Seconds of silence, heart-beats of sorrow,
Seconds that tell of our soldiers asleep;
Sleeping till God’s own reveille to-morrow
Calls their brave souls from the dust and the deep.
Soldiers, civilians, and mothers who bore them,
Keep the Day sacred no rebel shall wrack,
When the maimed monsters, the white flag before them,
Bowed to the braves who had beaten them back.
Peace laurels here to their mem’ry we lay
On Armistice Day, their Armistice Day!
Red poppies grow near the crosses above them;
Red poppies peep where they lie all unknown;
Little French lassies who knew but to love them
Whisper a pray’r in that hell-harried zone.
Softly the Angelus drifts o’er their dreaming,
Lightly the peasant folk tread where they trod,
Safe till the great Resurrectional beaming,
Shrouded by Mother Earth, guarded by God.
Heroes of Homeland, crumbling to clay,
Think you of these on your Armistice Day!
Lest you forget what their sacrifice saved you,
Turn to their widows and orphans who pine;
Here, if the Hun and his horde had enslaved you,
Long would you rot in the mire and the mine.
Walk you barefooted, or walk you well-booted,
Pause you and pray when the poppies are red;
Stand to attention and stand you saluted,
Honour the wounded, the weak and the dead.

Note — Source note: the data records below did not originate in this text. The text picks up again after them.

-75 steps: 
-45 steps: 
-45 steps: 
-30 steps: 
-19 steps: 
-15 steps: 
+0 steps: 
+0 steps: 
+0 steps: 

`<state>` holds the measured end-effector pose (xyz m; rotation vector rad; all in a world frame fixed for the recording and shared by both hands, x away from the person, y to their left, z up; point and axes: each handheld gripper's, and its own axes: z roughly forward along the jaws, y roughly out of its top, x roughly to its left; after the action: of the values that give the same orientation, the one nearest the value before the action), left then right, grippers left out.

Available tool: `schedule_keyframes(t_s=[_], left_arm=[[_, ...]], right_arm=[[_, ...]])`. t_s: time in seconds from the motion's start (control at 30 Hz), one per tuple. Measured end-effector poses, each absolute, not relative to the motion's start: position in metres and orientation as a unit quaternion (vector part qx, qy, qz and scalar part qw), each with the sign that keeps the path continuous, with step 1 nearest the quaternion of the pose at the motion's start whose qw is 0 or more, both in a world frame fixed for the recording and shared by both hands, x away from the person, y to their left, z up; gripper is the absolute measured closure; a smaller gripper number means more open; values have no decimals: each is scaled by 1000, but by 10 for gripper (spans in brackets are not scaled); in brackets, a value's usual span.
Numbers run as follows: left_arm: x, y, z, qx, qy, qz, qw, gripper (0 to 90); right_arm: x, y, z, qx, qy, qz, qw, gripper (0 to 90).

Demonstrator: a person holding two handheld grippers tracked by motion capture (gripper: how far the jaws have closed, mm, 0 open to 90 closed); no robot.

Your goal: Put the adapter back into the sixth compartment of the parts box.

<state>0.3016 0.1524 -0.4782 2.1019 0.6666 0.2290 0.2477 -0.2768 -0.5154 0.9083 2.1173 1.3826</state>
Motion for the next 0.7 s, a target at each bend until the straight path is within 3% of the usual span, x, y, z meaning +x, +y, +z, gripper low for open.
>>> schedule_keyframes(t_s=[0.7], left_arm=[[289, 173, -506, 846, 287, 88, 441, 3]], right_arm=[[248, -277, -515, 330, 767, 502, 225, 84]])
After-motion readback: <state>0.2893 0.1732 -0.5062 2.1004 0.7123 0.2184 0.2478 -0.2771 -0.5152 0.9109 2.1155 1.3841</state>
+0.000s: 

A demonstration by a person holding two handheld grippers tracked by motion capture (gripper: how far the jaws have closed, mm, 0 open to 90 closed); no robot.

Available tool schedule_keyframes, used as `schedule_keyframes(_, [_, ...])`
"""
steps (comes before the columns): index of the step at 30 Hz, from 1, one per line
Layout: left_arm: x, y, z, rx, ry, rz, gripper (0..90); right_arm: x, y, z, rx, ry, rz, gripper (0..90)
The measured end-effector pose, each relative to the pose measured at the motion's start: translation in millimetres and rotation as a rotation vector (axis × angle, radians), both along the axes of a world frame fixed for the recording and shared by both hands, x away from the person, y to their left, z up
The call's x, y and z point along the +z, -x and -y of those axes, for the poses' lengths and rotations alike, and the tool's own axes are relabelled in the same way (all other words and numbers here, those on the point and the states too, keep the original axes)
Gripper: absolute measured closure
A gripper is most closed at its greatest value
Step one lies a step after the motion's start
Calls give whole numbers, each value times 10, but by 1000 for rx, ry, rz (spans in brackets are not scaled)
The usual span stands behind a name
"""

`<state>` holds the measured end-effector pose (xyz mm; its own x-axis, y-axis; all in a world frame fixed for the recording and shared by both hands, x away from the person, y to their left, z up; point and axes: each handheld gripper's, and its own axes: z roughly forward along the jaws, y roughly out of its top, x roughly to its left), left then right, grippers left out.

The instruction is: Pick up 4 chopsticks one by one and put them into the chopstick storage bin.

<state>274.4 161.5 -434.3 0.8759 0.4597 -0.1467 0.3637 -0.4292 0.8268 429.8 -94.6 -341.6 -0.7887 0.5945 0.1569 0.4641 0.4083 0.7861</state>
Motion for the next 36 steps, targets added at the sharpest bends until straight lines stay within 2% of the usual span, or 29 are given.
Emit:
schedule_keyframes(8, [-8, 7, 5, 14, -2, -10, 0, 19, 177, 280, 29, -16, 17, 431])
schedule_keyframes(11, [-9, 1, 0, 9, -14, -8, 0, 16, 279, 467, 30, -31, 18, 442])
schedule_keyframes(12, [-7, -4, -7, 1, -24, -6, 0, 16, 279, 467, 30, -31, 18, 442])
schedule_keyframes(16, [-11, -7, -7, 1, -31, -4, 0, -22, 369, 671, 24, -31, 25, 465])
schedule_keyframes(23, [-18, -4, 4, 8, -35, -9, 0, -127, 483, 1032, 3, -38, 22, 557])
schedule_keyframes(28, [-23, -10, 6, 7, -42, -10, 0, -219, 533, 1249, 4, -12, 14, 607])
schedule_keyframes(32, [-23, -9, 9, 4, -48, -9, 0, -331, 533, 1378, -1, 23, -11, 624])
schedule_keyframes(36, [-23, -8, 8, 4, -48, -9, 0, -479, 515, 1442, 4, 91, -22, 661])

Remember your saviours who fell in the fray,
On Armistice Day —
Our Armistice Day!
Edwin Greenslade Murphy, Dryblower’s Verses, Perth, W.A.: E. G. Murphy, 1926, page 35
Previously published (with some differences) in:
The Sunday Times (Perth, WA), 13 November 1921, p. 1
Angelus = a series of prayers recited in the morning, at noon, and in the evening in the Roman Catholic Church (from the first line of the prayer commemorating the angel Gabriel’s annunciation to the Virgin Mary, “Angelus Domini nuntiavit Mariae”, meaning “the angel of the Lord declared unto Mary”); “Angelus” also refers to the “Angelus bell”, the ringing of a bell to let people know that it is time for those prayers
wrack = an alternative spelling of “rack”; also: wreck, wreckage, especially a wrecked ship; something destroyed, or a remnant thereof (such as a shipwreck, or a piece of wreckage); collapse, destruction, or ruin (as in the phrase “wrack and ruin”); a group of wind-blown clouds (a cloud rack, or cloud-wrack); seaweed or other marine vegetation which is floating on the sea or which has been washed ashore from the sea (such as Fucus serratus, also known as “toothed wrack” or “serrated wrack”)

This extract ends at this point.